In a system where people select the newspaper more aligned to their ideology: what comes first, the agenda setting and framing by mass media or the general public predisposition? We are specially interested to see how the situation evolves in a political situation that is shifting from a bipartisan system to a four players game, where new online news sites and networking sites are entering with strength the mass media ecosystem.
Methodology
The unit of analysis of this research are corruption stories in front/home pages of paper and online newspaper newspapers and social media messages in Twitter. We want to measure the importance given by the mass media to certain topics and compare it to the discussion in social media so that we can infer similarities and differences in both their characteristics and determinants.
We will quantify corruption coverage by measuring: the number of news; the size, by using the percentage of surface dedicated to the topic; the “color”, which institution was related to corruption. Informed by other studies and literature in the field of corruption coverage and media studies (Rivero & Fernández-Vázquez, 2011; Baumgartner & Chaqués Bonafont, 2015) we will also study the framing of corruption (Costas-Pérez, Solé-Ollé & Sorribas-Navarro, 2012), whether the coverage is neutral or negative or defensive and giving a positive view.
Whereas front page analysis is not new, we propose the use of new methods to have better and more accurate metrics that take in account size and visual aspect of the analyzed stories. We are going to use PageOneX.com to analyze front pages of paper newspapers and StoryTracker (http://storytracker.pastpages.org/) to analyze home sites of online news sites.
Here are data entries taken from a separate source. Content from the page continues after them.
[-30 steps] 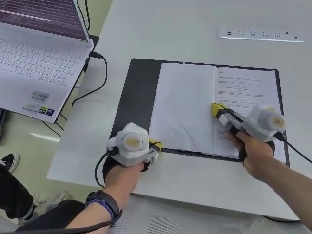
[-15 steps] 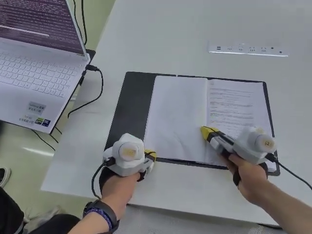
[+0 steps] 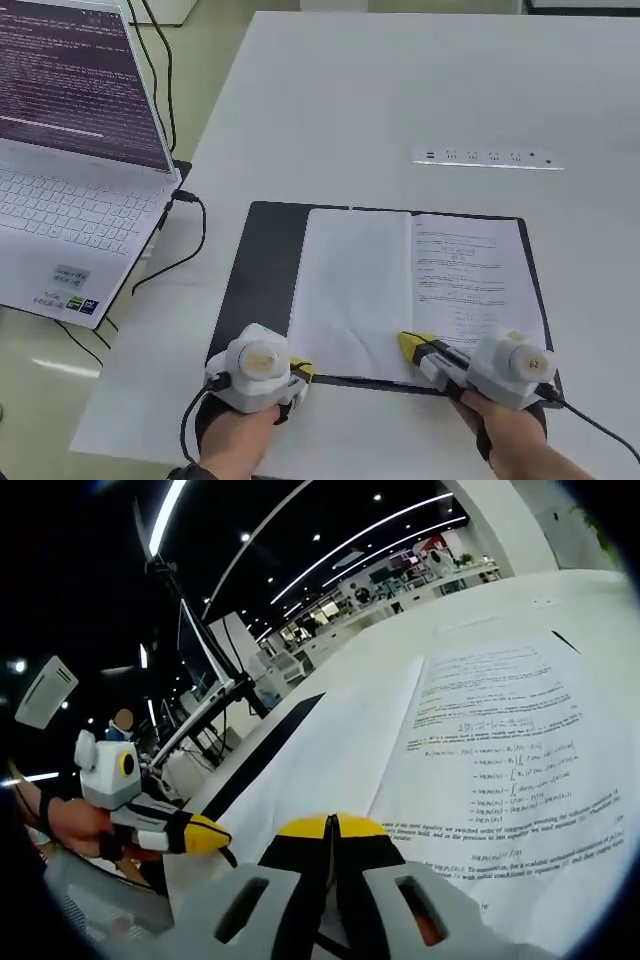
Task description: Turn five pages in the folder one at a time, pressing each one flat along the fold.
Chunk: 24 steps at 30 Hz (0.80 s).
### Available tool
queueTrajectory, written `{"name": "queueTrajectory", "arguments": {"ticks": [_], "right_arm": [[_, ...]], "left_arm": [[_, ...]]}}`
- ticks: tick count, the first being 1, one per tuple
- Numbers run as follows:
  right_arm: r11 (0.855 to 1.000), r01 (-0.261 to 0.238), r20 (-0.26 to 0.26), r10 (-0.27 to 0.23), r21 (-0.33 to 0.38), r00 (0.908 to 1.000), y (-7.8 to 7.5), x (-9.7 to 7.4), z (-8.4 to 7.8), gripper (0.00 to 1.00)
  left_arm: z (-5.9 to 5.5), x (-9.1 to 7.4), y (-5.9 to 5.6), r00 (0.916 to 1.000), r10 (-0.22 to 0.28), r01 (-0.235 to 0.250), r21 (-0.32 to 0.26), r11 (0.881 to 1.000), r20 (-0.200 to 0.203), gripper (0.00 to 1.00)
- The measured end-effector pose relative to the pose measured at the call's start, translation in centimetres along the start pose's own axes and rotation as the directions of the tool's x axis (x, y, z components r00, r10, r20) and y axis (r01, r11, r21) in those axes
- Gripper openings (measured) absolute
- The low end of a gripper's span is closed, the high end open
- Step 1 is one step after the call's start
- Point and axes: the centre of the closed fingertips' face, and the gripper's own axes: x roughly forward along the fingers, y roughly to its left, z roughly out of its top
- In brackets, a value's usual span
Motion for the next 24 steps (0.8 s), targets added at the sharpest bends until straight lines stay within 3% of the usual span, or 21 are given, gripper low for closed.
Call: {"name": "queueTrajectory", "arguments": {"ticks": [5,12,21,24], "right_arm": [[1.0,-0.005,-0.009,0.005,0.009,0.9999,0.3,-0.5,-0.6,0.0],[1.0,0.0,-0.024,0.001,0.027,0.9997,0.8,-0.9,-1.1,0.0],[0.999,0.006,-0.066,-0.003,0.04,0.9978,1.0,-1.7,-1.7,0.0],[1.0,0.003,-0.091,-0.001,0.022,0.9958,1.3,-2.4,-1.8,0.0]], "left_arm": [[0.0,0.0,0.1,1.0,0.006,-0.005,-0.029,1.0,0.002,0.0],[-0.1,0.0,0.1,0.9998,-0.007,0.007,-0.025,1.0,-0.018,0.0],[-0.2,0.1,0.2,0.9982,0.026,-0.031,-0.083,0.996,-0.054,0.0],[-0.2,0.2,0.0,0.9966,0.055,-0.058,-0.048,0.997,-0.062,0.0]]}}
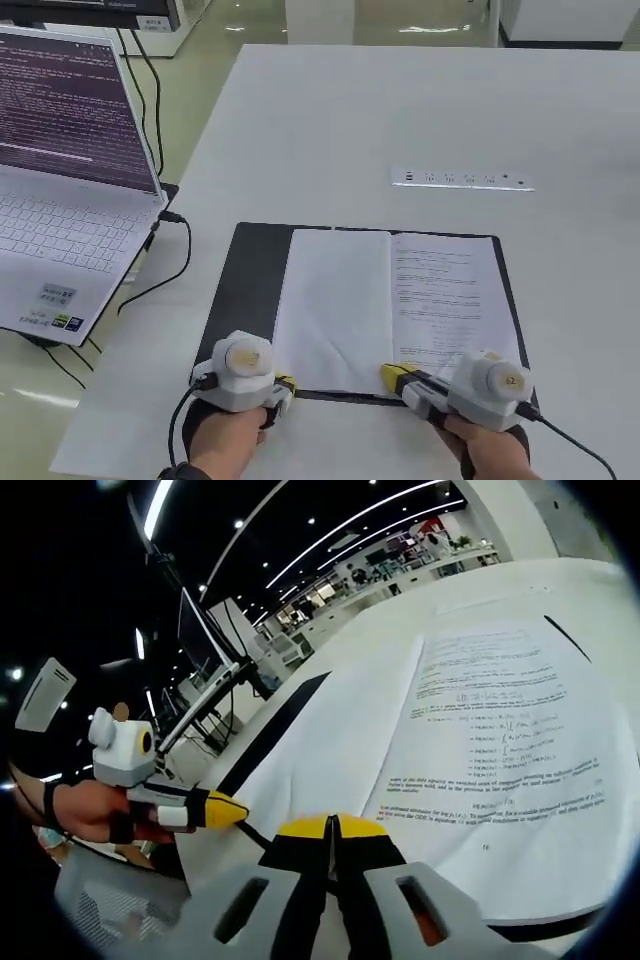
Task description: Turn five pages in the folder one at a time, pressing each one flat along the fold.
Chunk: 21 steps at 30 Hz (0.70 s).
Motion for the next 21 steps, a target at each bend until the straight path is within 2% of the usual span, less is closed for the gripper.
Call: {"name": "queueTrajectory", "arguments": {"ticks": [3,5,8,10,12,15,18,21], "right_arm": [[1.0,0.001,-0.004,-0.001,-0.005,1.0,-0.2,-0.9,-0.2,0.01],[1.0,0.0,-0.01,0.0,0.006,1.0,-0.4,-1.6,-0.3,0.02],[1.0,-0.004,-0.028,0.004,-0.007,0.9996,-0.5,-2.7,-0.5,0.05],[1.0,-0.008,-0.021,0.007,-0.017,0.9998,-0.6,-3.7,-0.2,0.07],[1.0,0.003,-0.005,-0.003,-0.022,1.0,-1.1,-4.8,0.3,0.08],[0.999,0.029,0.026,-0.029,-0.015,0.9993,-2.6,-6.3,0.7,0.11],[0.998,0.066,0.037,-0.065,-0.021,0.9972,-3.7,-8.0,0.9,0.14],[0.995,0.089,0.056,-0.087,-0.041,0.9946,-4.4,-9.8,1.4,0.16]], "left_arm": [[0.0,-0.1,0.1,0.9998,0.019,-0.018,-0.04,0.999,0.006,0.0],[0.0,-0.1,0.1,0.9999,0.016,-0.016,-0.041,0.999,0.004,0.0],[0.1,-0.1,0.0,0.9999,0.01,-0.01,-0.013,1.0,-0.004,0.0],[0.1,-0.1,-0.1,0.9998,0.017,-0.017,0.019,1.0,-0.012,0.0],[0.2,-0.2,-0.3,0.9994,0.029,-0.028,0.041,0.999,-0.018,0.0],[0.5,-0.5,-0.6,0.9996,0.026,-0.025,0.029,0.999,-0.016,0.02],[1.5,-1.3,-0.9,0.9995,0.027,-0.028,0.035,0.999,0.017,0.09],[3.0,-2.4,-1.2,0.9973,0.025,-0.027,0.026,0.999,0.069,0.12]]}}
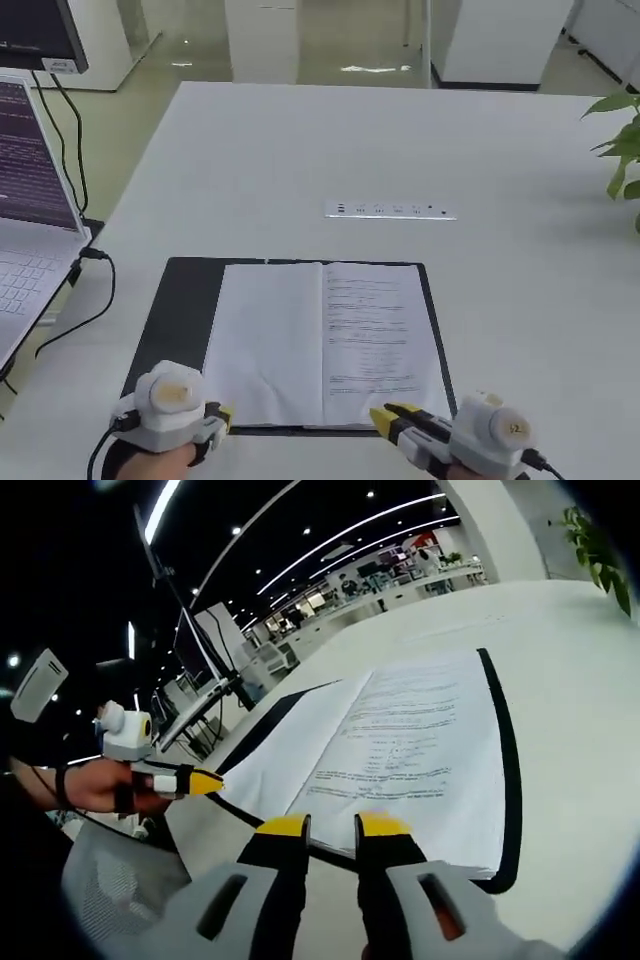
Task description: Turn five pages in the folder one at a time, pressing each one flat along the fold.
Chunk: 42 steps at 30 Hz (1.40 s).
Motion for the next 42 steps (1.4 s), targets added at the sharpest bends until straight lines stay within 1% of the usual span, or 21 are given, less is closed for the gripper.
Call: {"name": "queueTrajectory", "arguments": {"ticks": [2,4,7,9,11,12,14,18,21,24,27,29,31,33,34,36,37,38,39,41,42], "right_arm": [[0.999,0.009,0.016,-0.009,-0.033,0.9998,-0.3,-0.6,0.6,0.17],[0.999,0.011,0.02,-0.01,-0.053,0.9997,-0.2,-1.4,1.2,0.19],[0.999,0.013,0.04,-0.011,-0.05,0.9991,-0.3,-2.0,2.1,0.24],[0.999,0.012,0.056,-0.009,-0.051,0.9984,-0.1,-2.4,2.9,0.25],[0.998,0.013,0.062,-0.01,-0.058,0.998,0.0,-2.7,3.2,0.26],[0.998,0.013,0.062,-0.009,-0.058,0.998,0.0,-2.7,3.3,0.27],[0.998,0.009,0.059,-0.004,-0.07,0.9982,0.2,-3.0,3.3,0.3],[0.996,0.002,0.058,0.003,-0.09,0.9983,0.9,-3.8,3.7,0.36],[0.989,-0.01,0.029,0.015,-0.149,0.9995,1.4,-4.3,3.5,0.4],[0.984,-0.018,0.026,0.023,-0.177,0.9994,1.9,-4.9,3.7,0.43],[0.984,-0.011,0.037,0.018,-0.178,0.9991,1.8,-5.5,4.1,0.44],[0.986,-0.015,0.046,0.022,-0.163,0.9987,1.8,-5.7,4.4,0.45],[0.987,-0.016,0.047,0.024,-0.162,0.9986,1.9,-5.8,4.5,0.46],[0.984,-0.018,0.028,0.023,-0.176,0.9993,1.9,-5.9,4.4,0.46],[0.984,-0.019,0.025,0.024,-0.179,0.9994,1.9,-5.9,4.3,0.47],[0.977,-0.028,0.007,0.03,-0.212,0.9995,2.1,-6.2,4.3,0.5],[0.968,-0.029,-0.012,0.027,-0.249,0.9996,2.0,-6.3,4.2,0.5],[0.965,-0.034,-0.022,0.029,-0.262,0.9993,2.1,-6.4,4.1,0.5],[0.962,-0.041,-0.033,0.033,-0.271,0.9989,2.1,-6.5,4.1,0.51],[0.96,-0.038,-0.031,0.031,-0.277,0.9991,2.1,-6.8,4.5,0.53],[0.96,-0.038,-0.029,0.031,-0.277,0.9991,2.1,-6.8,4.6,0.53]], "left_arm": [[0.7,-0.5,-0.1,0.9998,0.001,-0.001,0.012,1.0,0.018,0.14],[1.7,-1.2,-0.2,0.9993,0.004,-0.005,0.024,1.0,0.036,0.16],[2.8,-2.0,-0.3,0.9978,0.007,-0.008,0.023,1.0,0.066,0.18],[3.8,-2.8,-0.5,0.9961,0.008,-0.01,0.02,1.0,0.088,0.19],[4.4,-3.4,-0.7,0.9946,0.004,-0.008,0.033,0.999,0.103,0.22],[4.5,-3.6,-0.8,0.9943,0.003,-0.006,0.036,0.999,0.106,0.23],[5.0,-4.3,-0.9,0.992,-0.001,-0.005,0.046,0.999,0.126,0.26],[5.4,-5.3,-1.2,0.9898,-0.005,-0.003,0.057,0.998,0.142,0.32],[5.3,-6.1,-1.7,0.9899,-0.004,-0.011,0.101,0.995,0.142,0.38],[4.9,-6.8,-2.1,0.9898,-0.004,-0.013,0.117,0.993,0.143,0.43],[5.0,-7.4,-2.3,0.9872,-0.01,-0.008,0.116,0.993,0.159,0.42],[5.3,-7.8,-2.3,0.9849,-0.01,-0.005,0.087,0.996,0.173,0.45],[5.8,-8.0,-2.2,0.9818,-0.006,-0.01,0.088,0.996,0.19,0.48],[6.2,-8.1,-2.1,0.9791,-0.01,-0.008,0.09,0.996,0.203,0.5],[6.4,-8.3,-2.3,0.9779,-0.014,-0.006,0.091,0.996,0.209,0.52],[6.6,-8.5,-2.5,0.9769,-0.022,0.0,0.099,0.995,0.213,0.55],[6.8,-8.7,-2.7,0.9754,-0.029,0.006,0.108,0.994,0.218,0.56],[6.9,-8.8,-2.7,0.9744,-0.032,0.007,0.11,0.994,0.222,0.57],[7.2,-9.0,-2.8,0.9721,-0.034,0.01,0.103,0.995,0.232,0.58],[7.4,-9.2,-2.9,0.9686,-0.039,0.016,0.097,0.995,0.246,0.61],[7.4,-9.2,-2.9,0.9683,-0.039,0.015,0.098,0.995,0.247,0.62]]}}
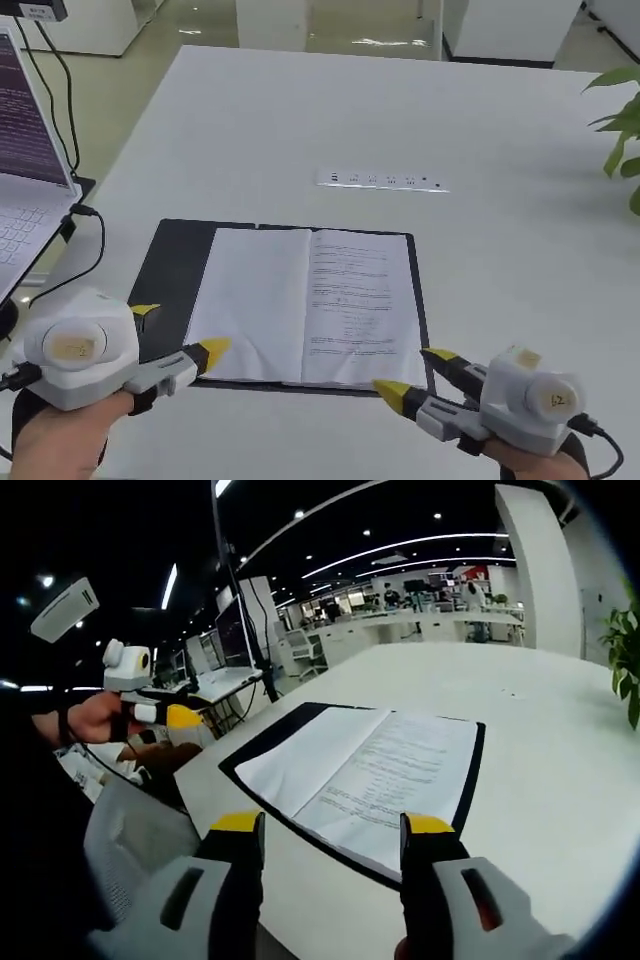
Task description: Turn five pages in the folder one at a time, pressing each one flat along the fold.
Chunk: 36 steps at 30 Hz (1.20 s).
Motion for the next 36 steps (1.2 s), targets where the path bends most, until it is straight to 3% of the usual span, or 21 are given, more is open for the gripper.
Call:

Our collection of data can also be compared with other analysis of front pages conducted by the Spanish Policy Agendas project (Chaqués-Bonafont, Palau & Baumgartner, 2014) in the two largest newspapers in Spain: El País and El Mundo.
To analyze social media messages in Twitter we will use the software and data set developed by Mari Luz Congosto at the Universidad Carlos III available at http://t-hoarder.com/. We will quantify conversations about topics by the number of messages, retweets, number of users and the topic they are referred to. We will also analyze user networks and the dissemination of tweets by the mainstream media in Twitter.
To provide related information to our stories data set and in order to measure impact in public opinion we are using two different approaches, existing public opinion surveys and focus groups.
- The monthly national survey, “the barometer”, of the Centro de Investigaciones Sociológicas (CIS), that asks about the three more important problems for citizens, where corruption and fraud is since 2013 in the top three.
- Focus groups to provide context to understand how people “read” front pages, how they judge about scandals along personal ideologies. We want to contrast data from media coverage with direct perceptions of readers. Participants will be selected to have diverse affinity to political parties and different ideologies. We will use the newspapers front pages of the week as a starting point for a conversation about corruption.